福安应声好哩!
沈岐山说话间,手也未停,已脱得仅余一条荼白里袴,甩掉鞋履跨上床榻,打量萧鸢缩在角落双手掩胸,像只炸毛的野猫儿:“你无耻,堂堂将军,竟用这般龌龊手段”
“我药性发作了。“沈岐山出言打断,伸手抓住她的腿拖到身前挂在腰两侧,俯身而下,咬住她的红唇,干净利落,不拖泥带水。
他觉得吃药这个法子,胜过他所有胜仗的谋策,任何暴戾都有了合理解释,理直气壮,想干嘛就干嘛,想怎样就怎样,自己怎麽舒服怎麽来。
你能拿个吃了大力回春丹的男人怎样呢,他已经没了脑子,只剩本能,完全不受控制。
恰好萧鸢也是这般想的,她听得“嘶啦”一声绸缎撕烂声,不由打个哆嗦,浑身起了鸡皮疙瘩。

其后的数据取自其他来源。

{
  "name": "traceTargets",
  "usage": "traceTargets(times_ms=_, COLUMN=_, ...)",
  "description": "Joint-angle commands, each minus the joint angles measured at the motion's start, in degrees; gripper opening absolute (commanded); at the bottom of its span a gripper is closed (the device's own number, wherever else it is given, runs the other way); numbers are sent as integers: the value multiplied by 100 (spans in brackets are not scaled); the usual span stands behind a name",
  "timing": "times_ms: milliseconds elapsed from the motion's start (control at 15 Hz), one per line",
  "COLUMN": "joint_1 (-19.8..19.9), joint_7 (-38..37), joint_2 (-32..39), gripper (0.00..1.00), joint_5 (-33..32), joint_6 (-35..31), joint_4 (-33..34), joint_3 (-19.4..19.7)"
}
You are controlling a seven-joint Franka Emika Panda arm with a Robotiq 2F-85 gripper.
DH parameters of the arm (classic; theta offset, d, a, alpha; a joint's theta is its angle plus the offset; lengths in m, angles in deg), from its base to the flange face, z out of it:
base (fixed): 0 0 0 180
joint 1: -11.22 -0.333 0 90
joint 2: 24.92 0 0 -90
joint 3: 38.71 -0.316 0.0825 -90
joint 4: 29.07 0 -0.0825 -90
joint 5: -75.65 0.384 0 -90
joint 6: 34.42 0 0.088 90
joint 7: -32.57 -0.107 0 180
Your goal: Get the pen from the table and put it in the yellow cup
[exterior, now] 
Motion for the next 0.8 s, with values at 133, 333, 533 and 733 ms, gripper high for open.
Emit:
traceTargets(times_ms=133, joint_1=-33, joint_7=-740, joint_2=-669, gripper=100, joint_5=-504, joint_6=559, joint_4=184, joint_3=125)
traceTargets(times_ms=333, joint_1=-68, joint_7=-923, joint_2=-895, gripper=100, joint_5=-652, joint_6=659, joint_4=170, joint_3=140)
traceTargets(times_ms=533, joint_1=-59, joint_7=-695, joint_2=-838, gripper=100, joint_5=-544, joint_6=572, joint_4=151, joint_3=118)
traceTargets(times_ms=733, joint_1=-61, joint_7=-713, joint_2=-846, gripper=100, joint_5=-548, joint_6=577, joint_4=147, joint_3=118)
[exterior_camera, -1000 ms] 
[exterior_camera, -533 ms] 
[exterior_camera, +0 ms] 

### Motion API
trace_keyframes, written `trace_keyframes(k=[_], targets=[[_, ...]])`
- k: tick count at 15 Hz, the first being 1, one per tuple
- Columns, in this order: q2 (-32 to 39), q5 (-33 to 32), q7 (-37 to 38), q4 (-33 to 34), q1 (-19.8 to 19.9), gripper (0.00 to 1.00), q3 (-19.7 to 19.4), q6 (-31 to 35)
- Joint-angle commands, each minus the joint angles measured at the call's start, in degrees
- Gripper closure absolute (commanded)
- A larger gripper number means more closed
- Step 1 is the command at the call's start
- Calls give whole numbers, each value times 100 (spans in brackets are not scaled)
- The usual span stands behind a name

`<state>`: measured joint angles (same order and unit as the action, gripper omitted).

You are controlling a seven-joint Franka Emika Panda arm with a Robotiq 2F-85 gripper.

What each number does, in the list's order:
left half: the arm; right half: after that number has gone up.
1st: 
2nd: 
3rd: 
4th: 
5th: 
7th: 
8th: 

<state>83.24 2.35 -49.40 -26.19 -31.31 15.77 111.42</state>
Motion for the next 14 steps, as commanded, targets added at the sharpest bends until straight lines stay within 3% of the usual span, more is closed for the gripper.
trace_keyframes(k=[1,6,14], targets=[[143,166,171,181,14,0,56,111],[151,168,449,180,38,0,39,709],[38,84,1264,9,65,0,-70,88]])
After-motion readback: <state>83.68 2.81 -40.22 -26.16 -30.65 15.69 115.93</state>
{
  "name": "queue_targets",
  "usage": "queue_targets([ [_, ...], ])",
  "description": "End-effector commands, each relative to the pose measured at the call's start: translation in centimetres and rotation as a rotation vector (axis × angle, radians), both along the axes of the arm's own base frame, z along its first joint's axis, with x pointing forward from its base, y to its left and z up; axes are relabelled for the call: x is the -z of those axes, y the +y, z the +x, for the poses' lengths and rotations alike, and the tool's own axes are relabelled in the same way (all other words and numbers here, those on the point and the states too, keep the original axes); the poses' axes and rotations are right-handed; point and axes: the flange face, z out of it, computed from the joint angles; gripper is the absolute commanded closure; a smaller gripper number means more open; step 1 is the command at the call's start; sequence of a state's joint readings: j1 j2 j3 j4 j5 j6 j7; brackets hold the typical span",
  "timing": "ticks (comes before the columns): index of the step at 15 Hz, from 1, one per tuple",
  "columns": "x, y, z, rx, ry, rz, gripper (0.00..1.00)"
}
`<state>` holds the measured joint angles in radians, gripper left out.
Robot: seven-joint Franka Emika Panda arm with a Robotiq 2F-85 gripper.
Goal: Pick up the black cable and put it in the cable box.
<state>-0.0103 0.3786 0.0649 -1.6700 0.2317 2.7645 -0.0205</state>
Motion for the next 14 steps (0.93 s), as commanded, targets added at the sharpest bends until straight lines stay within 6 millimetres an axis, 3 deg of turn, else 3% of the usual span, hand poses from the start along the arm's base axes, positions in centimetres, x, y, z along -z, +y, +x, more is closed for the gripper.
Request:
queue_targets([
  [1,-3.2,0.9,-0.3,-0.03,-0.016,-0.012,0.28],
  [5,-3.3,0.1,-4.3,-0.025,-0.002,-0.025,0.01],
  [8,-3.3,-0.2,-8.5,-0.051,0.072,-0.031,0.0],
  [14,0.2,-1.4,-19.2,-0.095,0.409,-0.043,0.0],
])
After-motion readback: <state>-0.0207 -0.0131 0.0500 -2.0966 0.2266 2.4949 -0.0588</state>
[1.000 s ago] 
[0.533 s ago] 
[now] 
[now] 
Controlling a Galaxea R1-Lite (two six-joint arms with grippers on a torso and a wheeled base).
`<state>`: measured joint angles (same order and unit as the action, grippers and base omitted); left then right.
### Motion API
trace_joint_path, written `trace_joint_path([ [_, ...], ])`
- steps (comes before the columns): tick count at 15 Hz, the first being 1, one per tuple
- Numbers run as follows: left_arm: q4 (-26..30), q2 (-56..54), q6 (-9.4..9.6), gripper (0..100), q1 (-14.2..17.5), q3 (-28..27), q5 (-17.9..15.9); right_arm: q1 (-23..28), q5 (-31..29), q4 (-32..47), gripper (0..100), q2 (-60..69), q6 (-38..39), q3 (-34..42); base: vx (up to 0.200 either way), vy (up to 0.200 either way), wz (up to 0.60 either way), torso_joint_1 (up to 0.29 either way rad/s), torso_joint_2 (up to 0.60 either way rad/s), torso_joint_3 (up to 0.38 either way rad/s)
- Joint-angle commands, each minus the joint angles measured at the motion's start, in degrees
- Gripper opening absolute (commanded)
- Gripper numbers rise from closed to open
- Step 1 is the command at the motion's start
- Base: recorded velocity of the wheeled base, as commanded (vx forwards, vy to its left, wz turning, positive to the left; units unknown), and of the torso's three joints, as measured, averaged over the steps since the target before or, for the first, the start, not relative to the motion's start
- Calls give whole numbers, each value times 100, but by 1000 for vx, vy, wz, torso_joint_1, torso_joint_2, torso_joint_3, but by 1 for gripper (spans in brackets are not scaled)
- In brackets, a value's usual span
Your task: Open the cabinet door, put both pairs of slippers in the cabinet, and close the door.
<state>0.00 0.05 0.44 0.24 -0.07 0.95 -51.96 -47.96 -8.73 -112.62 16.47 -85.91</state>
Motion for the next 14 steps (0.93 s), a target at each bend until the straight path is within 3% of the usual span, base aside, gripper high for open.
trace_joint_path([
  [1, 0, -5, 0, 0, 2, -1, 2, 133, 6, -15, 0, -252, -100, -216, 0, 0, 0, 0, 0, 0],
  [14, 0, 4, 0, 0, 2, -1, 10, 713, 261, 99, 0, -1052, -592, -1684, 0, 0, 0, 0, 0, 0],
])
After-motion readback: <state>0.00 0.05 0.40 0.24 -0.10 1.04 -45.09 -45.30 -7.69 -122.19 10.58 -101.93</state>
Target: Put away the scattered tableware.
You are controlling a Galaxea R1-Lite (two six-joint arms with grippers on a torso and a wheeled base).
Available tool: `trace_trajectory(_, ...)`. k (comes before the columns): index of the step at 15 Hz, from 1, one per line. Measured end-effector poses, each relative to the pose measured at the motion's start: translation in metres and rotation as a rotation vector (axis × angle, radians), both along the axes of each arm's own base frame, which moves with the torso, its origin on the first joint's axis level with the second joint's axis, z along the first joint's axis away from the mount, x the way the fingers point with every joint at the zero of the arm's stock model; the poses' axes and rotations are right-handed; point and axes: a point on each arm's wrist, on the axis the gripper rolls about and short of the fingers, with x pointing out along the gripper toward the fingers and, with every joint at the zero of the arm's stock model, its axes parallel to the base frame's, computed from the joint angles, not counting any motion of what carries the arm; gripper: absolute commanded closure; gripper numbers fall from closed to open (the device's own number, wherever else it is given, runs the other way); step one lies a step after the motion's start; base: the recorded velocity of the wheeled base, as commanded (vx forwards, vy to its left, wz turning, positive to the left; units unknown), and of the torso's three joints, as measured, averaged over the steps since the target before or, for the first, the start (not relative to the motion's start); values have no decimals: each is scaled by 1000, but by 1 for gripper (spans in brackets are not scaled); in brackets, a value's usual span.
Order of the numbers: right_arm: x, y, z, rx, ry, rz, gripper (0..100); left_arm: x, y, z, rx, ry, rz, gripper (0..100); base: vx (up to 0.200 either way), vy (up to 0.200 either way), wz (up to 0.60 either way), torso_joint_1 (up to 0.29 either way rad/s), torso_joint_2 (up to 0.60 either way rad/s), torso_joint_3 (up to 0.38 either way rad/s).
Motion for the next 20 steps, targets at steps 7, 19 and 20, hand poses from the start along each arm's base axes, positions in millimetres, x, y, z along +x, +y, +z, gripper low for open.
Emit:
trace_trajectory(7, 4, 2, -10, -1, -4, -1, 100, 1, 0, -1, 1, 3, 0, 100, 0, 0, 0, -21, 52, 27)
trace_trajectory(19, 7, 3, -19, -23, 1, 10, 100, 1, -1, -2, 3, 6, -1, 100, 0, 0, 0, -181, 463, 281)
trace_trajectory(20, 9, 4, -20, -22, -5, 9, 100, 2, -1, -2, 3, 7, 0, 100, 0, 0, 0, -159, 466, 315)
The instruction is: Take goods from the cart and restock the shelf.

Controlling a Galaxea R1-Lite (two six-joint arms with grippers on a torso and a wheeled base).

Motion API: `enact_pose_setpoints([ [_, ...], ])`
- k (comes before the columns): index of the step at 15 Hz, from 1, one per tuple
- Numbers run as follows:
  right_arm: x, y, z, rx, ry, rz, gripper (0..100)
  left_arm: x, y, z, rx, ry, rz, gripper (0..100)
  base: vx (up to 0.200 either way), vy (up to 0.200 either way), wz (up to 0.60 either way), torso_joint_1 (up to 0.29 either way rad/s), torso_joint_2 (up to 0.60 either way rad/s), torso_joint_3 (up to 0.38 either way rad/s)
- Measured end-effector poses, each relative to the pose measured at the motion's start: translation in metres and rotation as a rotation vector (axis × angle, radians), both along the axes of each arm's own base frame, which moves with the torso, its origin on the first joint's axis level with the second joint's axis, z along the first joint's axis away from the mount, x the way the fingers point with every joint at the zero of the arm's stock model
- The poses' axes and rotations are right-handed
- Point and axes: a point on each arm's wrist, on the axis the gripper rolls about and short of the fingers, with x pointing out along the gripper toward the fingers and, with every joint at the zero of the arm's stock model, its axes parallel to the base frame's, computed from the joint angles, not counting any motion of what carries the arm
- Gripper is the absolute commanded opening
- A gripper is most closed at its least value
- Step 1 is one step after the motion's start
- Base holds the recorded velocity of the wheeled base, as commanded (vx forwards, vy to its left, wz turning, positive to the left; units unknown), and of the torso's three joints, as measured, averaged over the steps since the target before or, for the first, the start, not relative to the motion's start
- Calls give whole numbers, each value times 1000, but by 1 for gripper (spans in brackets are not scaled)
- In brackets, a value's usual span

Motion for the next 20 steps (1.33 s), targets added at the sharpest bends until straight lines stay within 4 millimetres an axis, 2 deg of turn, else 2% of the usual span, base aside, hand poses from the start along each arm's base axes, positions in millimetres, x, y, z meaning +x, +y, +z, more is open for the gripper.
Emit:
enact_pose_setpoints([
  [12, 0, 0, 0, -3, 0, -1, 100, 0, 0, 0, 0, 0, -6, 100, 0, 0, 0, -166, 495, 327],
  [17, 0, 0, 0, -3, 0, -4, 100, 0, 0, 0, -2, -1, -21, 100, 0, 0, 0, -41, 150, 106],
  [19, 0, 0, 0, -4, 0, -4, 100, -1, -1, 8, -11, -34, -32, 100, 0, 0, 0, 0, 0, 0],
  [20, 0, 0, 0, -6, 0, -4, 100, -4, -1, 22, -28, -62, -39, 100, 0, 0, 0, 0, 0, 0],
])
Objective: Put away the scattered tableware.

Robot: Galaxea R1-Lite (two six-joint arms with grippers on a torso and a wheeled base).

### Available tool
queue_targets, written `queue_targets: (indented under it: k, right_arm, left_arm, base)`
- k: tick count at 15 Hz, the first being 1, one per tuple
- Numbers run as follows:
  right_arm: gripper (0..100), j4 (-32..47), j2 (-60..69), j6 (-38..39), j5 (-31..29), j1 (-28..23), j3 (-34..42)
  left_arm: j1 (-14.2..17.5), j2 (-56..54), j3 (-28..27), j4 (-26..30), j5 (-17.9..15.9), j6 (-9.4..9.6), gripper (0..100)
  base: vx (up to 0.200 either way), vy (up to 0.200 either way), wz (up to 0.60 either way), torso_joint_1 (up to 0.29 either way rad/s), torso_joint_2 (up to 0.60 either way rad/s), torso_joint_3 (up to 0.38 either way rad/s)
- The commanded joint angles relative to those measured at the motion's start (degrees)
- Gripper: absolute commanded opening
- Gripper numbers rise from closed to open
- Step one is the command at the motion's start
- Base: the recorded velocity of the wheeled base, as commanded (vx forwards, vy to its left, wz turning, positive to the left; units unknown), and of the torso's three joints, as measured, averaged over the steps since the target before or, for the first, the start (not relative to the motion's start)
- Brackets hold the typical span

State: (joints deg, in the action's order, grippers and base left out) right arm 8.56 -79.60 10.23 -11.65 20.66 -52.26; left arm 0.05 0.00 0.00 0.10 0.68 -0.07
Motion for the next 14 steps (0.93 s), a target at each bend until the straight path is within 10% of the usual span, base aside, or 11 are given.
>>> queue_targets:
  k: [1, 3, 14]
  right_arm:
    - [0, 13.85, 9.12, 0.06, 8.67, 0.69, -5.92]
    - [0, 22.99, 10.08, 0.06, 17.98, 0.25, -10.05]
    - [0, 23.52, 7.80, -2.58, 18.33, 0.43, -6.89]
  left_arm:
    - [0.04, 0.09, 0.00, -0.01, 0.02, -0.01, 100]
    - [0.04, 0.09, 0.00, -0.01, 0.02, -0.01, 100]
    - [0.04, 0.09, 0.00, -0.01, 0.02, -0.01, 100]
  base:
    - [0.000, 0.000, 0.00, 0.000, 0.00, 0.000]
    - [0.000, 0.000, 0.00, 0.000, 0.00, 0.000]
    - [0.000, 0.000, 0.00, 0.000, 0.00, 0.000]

沈岐山双眸含赤,目光燃起旺火,是怎地妖娆美貌,竟比记忆里来得更为猛烈,恰如一副四季图,但见得:
漠漠冬来,冷山卷千云堆雪,烟霞润色,春风妆园桃点红,柳枝轻摆,夏至草茂红莲绽,一江秋泉只待送行舟。
这正是:软柔艳冶最堪怜,别有风流挂眼波。
沈岐山嘲笑她:“你抖个甚麽劲,勿要装,身经百战的浪妇,可不是这副样子。”
萧鸢闭闭眼睛,再睁开,趁他神智清楚还能讽刺她的当儿,一把攥住他的胳臂,喘着气道:“你好生听我说。”